Être victime de violence et le faire reconnaître relève d’une grande complexité quand la représentation populaire et la loi reconnaissent les violences physiques tandis que les violences psychologiques semblent mettre encore en difficulté à la fois les professionnels de la santé (violence non objectivement constatable) et les juristes (reconnaissance de la notion de menace, de harcèlement) par nécessité de certificat. Rien à présenter, aucune preuve, alors qu’elles représentent 50% des violences conjugales, avec un réel potentiel traumatique et ses conséquences psychopathologiques qui sont essentiellement post-traumatiques. Pourtant une définition de la loi s’agissant des violences conjugales dit qu’elles sont : « Toute atteinte ou toute menace d’atteinte à l’intégrité psychologique incluant les menaces, insultes, chantage, humiliation, dénigrement, harcèlement ou contrôle exagéré ». La mesure des marqueurs physiques de la violence échouait à repérer une partie des femmes victimes puisque la prise en compte des événements objectivement observables masquait la violence quotidienne psychologique.

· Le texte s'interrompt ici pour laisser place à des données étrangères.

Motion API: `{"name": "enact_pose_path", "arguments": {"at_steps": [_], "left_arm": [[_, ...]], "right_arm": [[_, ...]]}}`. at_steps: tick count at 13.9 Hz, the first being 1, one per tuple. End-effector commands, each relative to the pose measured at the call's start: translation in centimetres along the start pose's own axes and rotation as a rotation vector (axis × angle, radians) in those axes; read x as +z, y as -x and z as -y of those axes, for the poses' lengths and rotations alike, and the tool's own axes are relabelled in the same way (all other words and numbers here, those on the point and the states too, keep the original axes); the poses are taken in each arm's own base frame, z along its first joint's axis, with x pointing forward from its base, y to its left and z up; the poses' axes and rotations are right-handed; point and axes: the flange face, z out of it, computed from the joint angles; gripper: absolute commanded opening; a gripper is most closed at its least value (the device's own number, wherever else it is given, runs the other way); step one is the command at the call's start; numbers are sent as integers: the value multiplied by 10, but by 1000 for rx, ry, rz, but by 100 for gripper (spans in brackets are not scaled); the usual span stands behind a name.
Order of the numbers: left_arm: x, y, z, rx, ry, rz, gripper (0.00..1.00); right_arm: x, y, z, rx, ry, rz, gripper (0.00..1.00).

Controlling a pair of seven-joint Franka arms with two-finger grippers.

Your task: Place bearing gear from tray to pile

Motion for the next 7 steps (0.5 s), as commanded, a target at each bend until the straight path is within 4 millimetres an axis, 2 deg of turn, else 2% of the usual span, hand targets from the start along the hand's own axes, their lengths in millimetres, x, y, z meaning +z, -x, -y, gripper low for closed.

La mise en circulation d’outils de dépistage après leur création reste controversée.


Les critères favorisants

A l’origine était la violence façonnée par l’histoire du peuplement. La déportation, la mise en esclavage, la domination, la soumission, ont donné lieu à des comportements devenus normatifs insérés dans la culture. La rudesse de l’éducation, l’obéissance, les rapports hommes/femmes, dans une transmission et dans une continuité ont façonné des modes de vie.

Les familles à dynamiques violentes donnent assises à cette incapacité à gérer les conflits de façon satisfaisante. La compulsion de répétition s’aperçoit chez la victime et aussi chez l’agresseur.

La mise en accusation d’autrui dans l’absence de culpabilité consciente pave la voix à une victimisation sans cesse renouvelée.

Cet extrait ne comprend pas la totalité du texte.